The only problem? There aren't enough vaccines to go around.

"For lack of supply we are actually having to cancel appointments. We need more vaccines and we need it now," New York City Mayor Bill de Blasio said. 

New York City has already had to postpone roughly 23,000 vaccination appointments this week, leaving many people anxious.

"I have friends that have had appointments canceled. I have an appointment for next week. I'm horrified," Carole, a New York City resident, said.

"Well we are in desperate need of vaccines, so that we can continue to take care of the pandemic that’s going on right now," Fitz, a New York City hospital worker said.

Across the country, health officials say getting people vaccinated has become tricky because they don't know just how many vaccines will be delivered from one week to the next.
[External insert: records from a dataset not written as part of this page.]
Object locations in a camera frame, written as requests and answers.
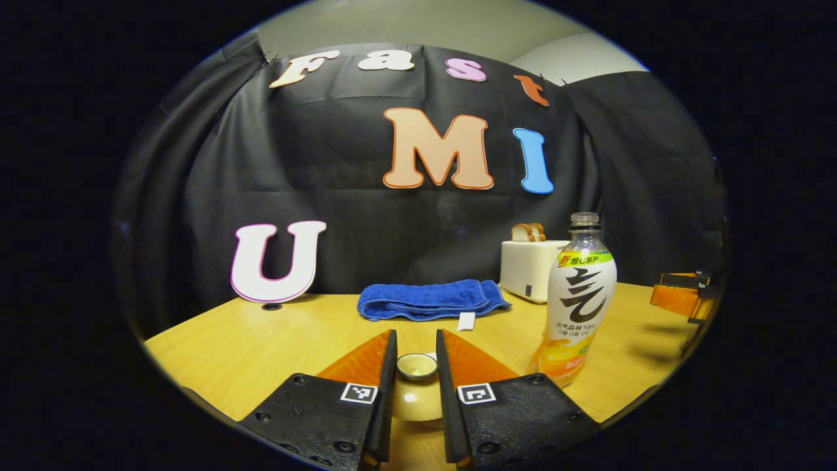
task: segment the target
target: blue towel
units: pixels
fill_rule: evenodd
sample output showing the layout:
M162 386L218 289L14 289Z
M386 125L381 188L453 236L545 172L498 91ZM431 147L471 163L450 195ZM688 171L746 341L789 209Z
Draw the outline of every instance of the blue towel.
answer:
M480 317L510 307L491 280L424 286L375 284L366 287L357 302L357 311L371 321L398 316L415 321L458 318L463 312Z

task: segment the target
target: wooden table
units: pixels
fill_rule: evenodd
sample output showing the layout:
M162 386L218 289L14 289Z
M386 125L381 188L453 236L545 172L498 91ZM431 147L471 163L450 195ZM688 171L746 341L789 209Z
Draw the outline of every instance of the wooden table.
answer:
M564 391L602 422L680 364L680 347L695 331L687 318L649 304L651 287L619 283L587 365ZM398 354L435 351L436 329L448 329L524 375L546 324L546 304L504 292L512 308L478 318L473 331L457 319L370 322L358 295L306 294L265 311L234 299L146 341L161 367L181 386L240 421L289 375L316 375L386 329L398 331ZM438 427L393 419L385 470L454 469L444 461Z

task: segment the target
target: drink bottle
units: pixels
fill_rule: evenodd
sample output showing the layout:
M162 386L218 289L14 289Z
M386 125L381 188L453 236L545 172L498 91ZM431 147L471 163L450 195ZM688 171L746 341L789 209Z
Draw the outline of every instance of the drink bottle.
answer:
M582 370L613 301L616 262L599 239L596 213L571 217L572 240L552 264L547 289L547 327L532 356L529 372L541 372L564 387Z

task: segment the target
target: letter m
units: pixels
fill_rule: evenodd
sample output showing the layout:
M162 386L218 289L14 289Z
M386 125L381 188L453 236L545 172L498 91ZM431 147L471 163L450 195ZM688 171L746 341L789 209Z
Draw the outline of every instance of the letter m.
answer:
M383 115L393 122L393 169L383 176L390 188L416 188L424 175L416 170L415 156L421 158L433 183L441 185L454 159L457 169L451 181L465 189L489 189L494 179L485 162L483 132L485 120L459 115L450 123L444 137L439 135L424 111L415 108L390 108Z

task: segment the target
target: blue letter i
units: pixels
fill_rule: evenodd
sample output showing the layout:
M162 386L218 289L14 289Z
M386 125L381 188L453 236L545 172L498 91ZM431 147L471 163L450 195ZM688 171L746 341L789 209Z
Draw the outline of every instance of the blue letter i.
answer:
M523 146L523 160L526 162L526 177L521 181L529 193L551 193L555 185L547 177L547 163L543 157L543 136L537 132L516 128L512 133Z

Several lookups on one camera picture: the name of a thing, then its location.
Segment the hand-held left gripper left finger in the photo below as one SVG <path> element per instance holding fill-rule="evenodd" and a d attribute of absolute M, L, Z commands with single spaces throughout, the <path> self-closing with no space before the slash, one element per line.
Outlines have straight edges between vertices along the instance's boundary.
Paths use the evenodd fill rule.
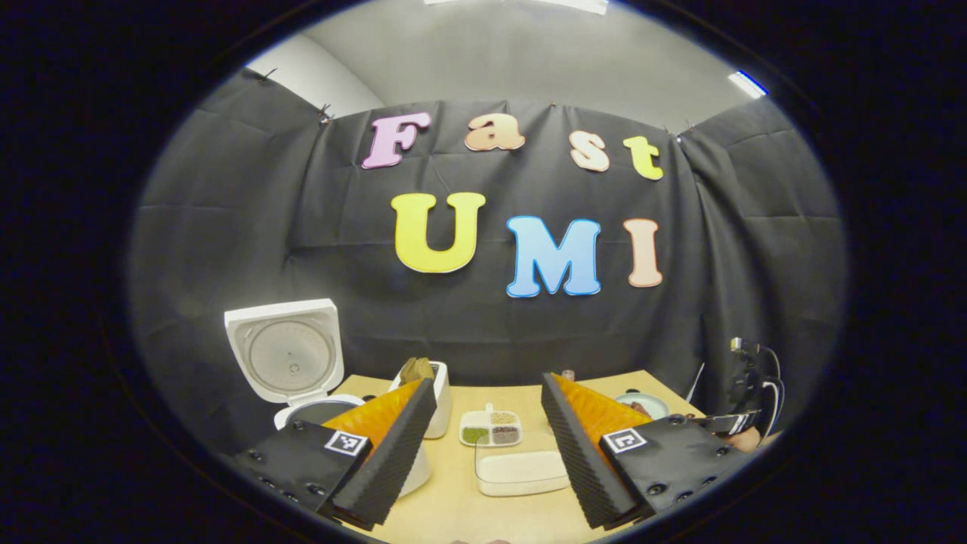
<path fill-rule="evenodd" d="M 414 380 L 325 423 L 294 419 L 228 460 L 284 502 L 371 530 L 397 502 L 435 410 L 433 380 Z"/>

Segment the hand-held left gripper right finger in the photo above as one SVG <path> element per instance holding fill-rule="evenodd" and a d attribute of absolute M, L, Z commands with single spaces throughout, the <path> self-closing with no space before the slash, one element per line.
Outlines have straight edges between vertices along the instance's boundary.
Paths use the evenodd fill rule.
<path fill-rule="evenodd" d="M 653 419 L 563 376 L 547 372 L 542 379 L 543 411 L 593 529 L 615 529 L 703 498 L 752 458 L 701 418 Z"/>

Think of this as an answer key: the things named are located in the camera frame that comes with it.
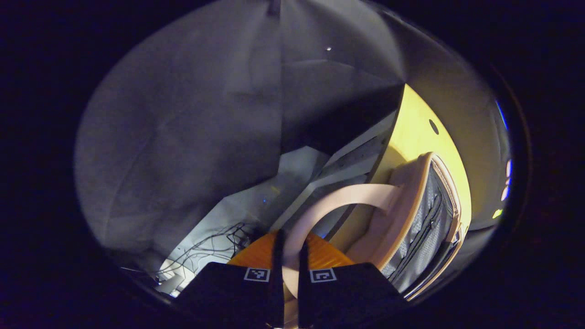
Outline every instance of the blue light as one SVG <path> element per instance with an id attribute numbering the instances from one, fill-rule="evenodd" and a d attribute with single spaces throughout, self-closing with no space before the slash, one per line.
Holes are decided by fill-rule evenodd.
<path id="1" fill-rule="evenodd" d="M 504 123 L 504 127 L 508 130 L 508 124 L 506 124 L 506 120 L 504 119 L 504 114 L 502 113 L 502 108 L 500 107 L 500 103 L 495 101 L 495 104 L 498 106 L 498 110 L 500 110 L 500 117 L 502 118 L 502 122 Z"/>

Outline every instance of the yellow panel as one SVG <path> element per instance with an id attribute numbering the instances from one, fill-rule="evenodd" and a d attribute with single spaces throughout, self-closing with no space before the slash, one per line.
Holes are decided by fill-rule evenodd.
<path id="1" fill-rule="evenodd" d="M 276 234 L 274 231 L 252 242 L 246 249 L 240 251 L 228 264 L 247 268 L 272 269 L 272 250 Z"/>
<path id="2" fill-rule="evenodd" d="M 316 234 L 307 235 L 309 247 L 309 269 L 329 269 L 355 264 L 343 252 L 335 249 L 329 242 Z"/>
<path id="3" fill-rule="evenodd" d="M 429 120 L 435 124 L 438 134 Z M 457 147 L 429 105 L 409 85 L 405 85 L 392 136 L 375 172 L 371 174 L 370 183 L 387 183 L 393 168 L 427 152 L 436 152 L 453 177 L 461 203 L 462 231 L 466 232 L 472 216 L 471 194 Z M 371 207 L 355 207 L 330 243 L 341 251 L 347 251 L 366 232 L 371 214 Z"/>

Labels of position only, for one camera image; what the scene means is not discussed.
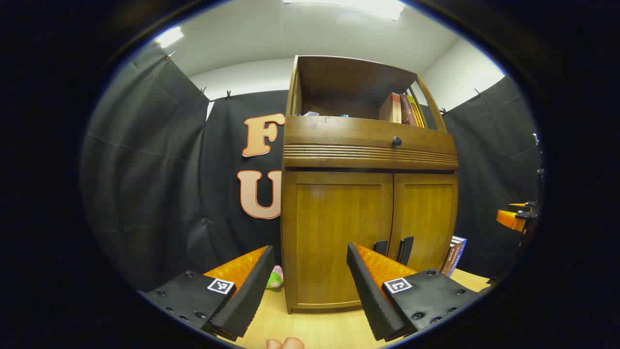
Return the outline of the blue book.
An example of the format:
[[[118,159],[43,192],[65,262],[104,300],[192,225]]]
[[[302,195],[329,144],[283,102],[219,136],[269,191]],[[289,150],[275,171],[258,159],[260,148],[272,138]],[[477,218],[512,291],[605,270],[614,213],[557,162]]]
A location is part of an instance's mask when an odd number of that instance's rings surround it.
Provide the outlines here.
[[[465,247],[468,241],[466,238],[457,237],[457,236],[453,236],[452,240],[455,241],[456,243],[454,246],[454,253],[452,254],[452,257],[451,257],[451,263],[449,264],[449,268],[447,271],[448,277],[451,277],[453,272],[456,270],[456,267],[459,264],[459,261],[461,260],[461,256],[463,255],[463,252],[465,250]]]

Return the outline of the black backdrop cloth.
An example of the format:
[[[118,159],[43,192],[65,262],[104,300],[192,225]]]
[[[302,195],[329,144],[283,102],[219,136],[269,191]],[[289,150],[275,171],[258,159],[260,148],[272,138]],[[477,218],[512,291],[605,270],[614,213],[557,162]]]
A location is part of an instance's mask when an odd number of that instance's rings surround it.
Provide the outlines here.
[[[149,292],[183,271],[208,272],[266,245],[282,267],[293,63],[285,89],[211,102],[154,46],[107,88],[85,134],[80,185],[93,233],[134,288]],[[520,256],[521,233],[496,214],[536,199],[535,123],[507,78],[471,105],[478,115],[456,108],[441,116],[459,161],[452,236],[468,240],[457,267],[501,278]]]

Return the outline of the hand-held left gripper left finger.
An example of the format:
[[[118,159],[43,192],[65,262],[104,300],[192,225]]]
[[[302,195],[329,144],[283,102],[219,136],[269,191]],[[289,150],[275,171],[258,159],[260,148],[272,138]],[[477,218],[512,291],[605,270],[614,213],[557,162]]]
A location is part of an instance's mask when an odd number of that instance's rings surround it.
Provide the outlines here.
[[[139,292],[164,314],[231,341],[254,320],[275,265],[266,245],[208,272],[186,270],[149,292]]]

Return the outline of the brown book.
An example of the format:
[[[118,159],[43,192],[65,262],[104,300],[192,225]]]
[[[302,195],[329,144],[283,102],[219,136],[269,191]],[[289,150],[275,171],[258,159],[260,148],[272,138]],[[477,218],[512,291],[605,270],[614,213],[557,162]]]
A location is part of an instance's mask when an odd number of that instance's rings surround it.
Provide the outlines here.
[[[448,254],[447,254],[447,258],[445,259],[443,266],[441,268],[441,274],[448,276],[448,272],[451,269],[451,264],[452,264],[452,258],[454,256],[454,253],[456,252],[456,247],[457,247],[457,243],[452,240],[450,245],[449,245],[449,250],[448,250]]]

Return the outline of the orange tan book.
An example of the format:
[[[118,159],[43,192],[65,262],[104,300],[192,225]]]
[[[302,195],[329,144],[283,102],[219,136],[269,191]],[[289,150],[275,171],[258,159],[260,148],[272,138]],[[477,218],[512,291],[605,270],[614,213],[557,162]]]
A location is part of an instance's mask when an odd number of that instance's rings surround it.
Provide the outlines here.
[[[379,108],[379,120],[402,124],[401,96],[397,93],[390,93],[385,102]]]

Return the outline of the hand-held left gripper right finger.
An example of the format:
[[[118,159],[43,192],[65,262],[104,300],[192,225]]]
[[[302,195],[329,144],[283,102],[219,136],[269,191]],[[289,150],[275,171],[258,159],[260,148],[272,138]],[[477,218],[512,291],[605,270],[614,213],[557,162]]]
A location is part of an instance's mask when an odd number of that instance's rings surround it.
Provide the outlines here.
[[[376,340],[424,331],[485,294],[434,268],[415,271],[356,243],[347,246],[347,265]]]

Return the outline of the maroon book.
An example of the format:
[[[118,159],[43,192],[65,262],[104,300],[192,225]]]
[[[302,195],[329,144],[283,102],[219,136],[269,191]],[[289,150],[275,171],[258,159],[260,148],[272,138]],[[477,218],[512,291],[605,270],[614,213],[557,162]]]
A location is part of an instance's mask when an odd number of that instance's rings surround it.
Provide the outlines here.
[[[408,95],[400,94],[400,100],[401,100],[402,123],[417,127],[418,124],[417,124],[416,116],[414,115],[414,111],[413,111],[412,105],[410,104]]]

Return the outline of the yellow book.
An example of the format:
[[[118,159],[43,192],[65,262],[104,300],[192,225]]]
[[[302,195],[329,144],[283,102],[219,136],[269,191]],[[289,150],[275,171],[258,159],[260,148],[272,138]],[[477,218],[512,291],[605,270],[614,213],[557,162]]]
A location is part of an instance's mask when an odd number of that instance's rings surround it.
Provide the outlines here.
[[[411,106],[412,109],[412,113],[413,113],[413,117],[416,120],[416,126],[420,127],[420,128],[426,128],[427,125],[424,121],[424,117],[423,114],[420,111],[419,105],[417,103],[417,100],[414,96],[411,95],[406,95],[407,99],[409,100],[409,104]]]

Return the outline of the wooden cabinet door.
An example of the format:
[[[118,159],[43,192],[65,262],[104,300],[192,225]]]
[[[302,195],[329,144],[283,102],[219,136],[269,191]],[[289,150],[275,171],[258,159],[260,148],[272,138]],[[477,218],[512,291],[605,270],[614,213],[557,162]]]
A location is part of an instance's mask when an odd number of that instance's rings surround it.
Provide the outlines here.
[[[281,254],[288,313],[359,306],[348,245],[388,241],[392,210],[391,174],[284,172]]]
[[[397,260],[401,240],[414,237],[407,266],[416,271],[440,271],[454,234],[458,177],[454,173],[396,173],[393,179],[388,257]]]

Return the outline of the ceiling light panel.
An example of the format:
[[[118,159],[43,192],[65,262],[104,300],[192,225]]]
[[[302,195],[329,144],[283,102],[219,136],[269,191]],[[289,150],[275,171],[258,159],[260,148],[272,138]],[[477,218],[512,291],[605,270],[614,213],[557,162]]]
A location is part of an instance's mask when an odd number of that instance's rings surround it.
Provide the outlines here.
[[[282,0],[283,4],[321,4],[356,9],[397,21],[405,8],[400,0]]]
[[[173,44],[175,44],[177,41],[181,40],[182,38],[184,38],[182,27],[176,26],[176,27],[171,27],[170,29],[158,35],[154,41],[162,49],[165,49],[169,46],[172,46]]]

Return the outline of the wooden double-door shoe cabinet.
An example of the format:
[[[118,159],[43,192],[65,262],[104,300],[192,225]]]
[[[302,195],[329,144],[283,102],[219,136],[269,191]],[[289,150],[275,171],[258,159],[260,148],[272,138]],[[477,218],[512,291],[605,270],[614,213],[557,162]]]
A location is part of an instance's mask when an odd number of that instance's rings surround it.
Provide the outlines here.
[[[379,108],[390,93],[414,96],[426,128],[380,121]],[[303,116],[310,111],[320,115]],[[282,174],[457,175],[459,169],[454,138],[432,94],[418,74],[405,69],[356,58],[297,56],[285,115]],[[403,143],[392,148],[395,136]],[[413,242],[414,237],[401,240],[395,261],[407,267]],[[388,257],[389,243],[374,246]]]
A problem some hope will be addressed quickly by President Joe Biden.

"I'm just hoping that they find a way since Biden now is president and they find some type of way to make it available to everyone you know," Marie Louis, a New York City resident, said.

"Our plea to the president: Give us the vaccines and we'll finish the job," Mayor André Sayegh of Paterson, New Jersey said.

The Biden administration's plans include having the federal government take the lead, including using the Defense Production Act to speed up vaccine manufacturing. The president is aiming to distribute 100 million doses of COVID-19 vaccines in his first 100 days in office. A promise, that if fulfilled, will be a welcome sight for the millions of Americans still waiting on their turn.

"I'm just hoping sooner, rather than later, we get more access to it," Grace, a New York City resident, said.